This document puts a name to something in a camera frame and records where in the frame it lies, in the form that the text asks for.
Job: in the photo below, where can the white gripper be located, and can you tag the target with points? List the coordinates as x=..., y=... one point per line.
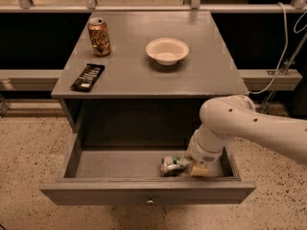
x=200, y=154

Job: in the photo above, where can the crushed silver green 7up can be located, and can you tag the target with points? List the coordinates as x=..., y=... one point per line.
x=174, y=165

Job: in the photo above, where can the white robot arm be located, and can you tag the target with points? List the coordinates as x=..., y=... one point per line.
x=224, y=118

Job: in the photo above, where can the open grey top drawer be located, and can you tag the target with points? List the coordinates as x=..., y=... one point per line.
x=100, y=176

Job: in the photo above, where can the orange brown soda can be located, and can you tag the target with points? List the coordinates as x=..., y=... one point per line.
x=97, y=28

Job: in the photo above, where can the grey wooden cabinet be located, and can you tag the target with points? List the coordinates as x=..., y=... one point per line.
x=133, y=84

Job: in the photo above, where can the white paper bowl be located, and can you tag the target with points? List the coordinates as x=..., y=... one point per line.
x=167, y=51

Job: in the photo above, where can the black snack bar wrapper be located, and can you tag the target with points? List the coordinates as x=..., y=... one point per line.
x=87, y=78

* EXERCISE DIRECTIONS *
Would you write out each record above exactly, with no images?

* WRITTEN ANSWER *
This document puts a name to something in a camera frame and records where in the frame it lies, in the form that the text asks for.
Job: in the photo below, where can the white gripper be located, and can you tag the target with points? List the coordinates as x=..., y=... one point per line.
x=200, y=154

Job: in the photo above, where can the crushed silver green 7up can be located, and can you tag the target with points? List the coordinates as x=..., y=... one point per line.
x=174, y=165

Job: in the photo above, where can the white robot arm be located, and can you tag the target with points? List the coordinates as x=..., y=... one point per line.
x=224, y=118

Job: in the photo above, where can the open grey top drawer be located, and can you tag the target with points? List the coordinates as x=..., y=... one point per line.
x=100, y=176

Job: in the photo above, where can the orange brown soda can be located, and can you tag the target with points? List the coordinates as x=..., y=... one point per line.
x=97, y=28

Job: in the photo above, where can the grey wooden cabinet be located, and can you tag the target with points? List the coordinates as x=..., y=... one point per line.
x=133, y=84

Job: in the photo above, where can the white paper bowl be located, and can you tag the target with points? List the coordinates as x=..., y=... one point per line.
x=167, y=51

Job: in the photo above, where can the black snack bar wrapper be located, and can you tag the target with points? List the coordinates as x=..., y=... one point per line.
x=87, y=78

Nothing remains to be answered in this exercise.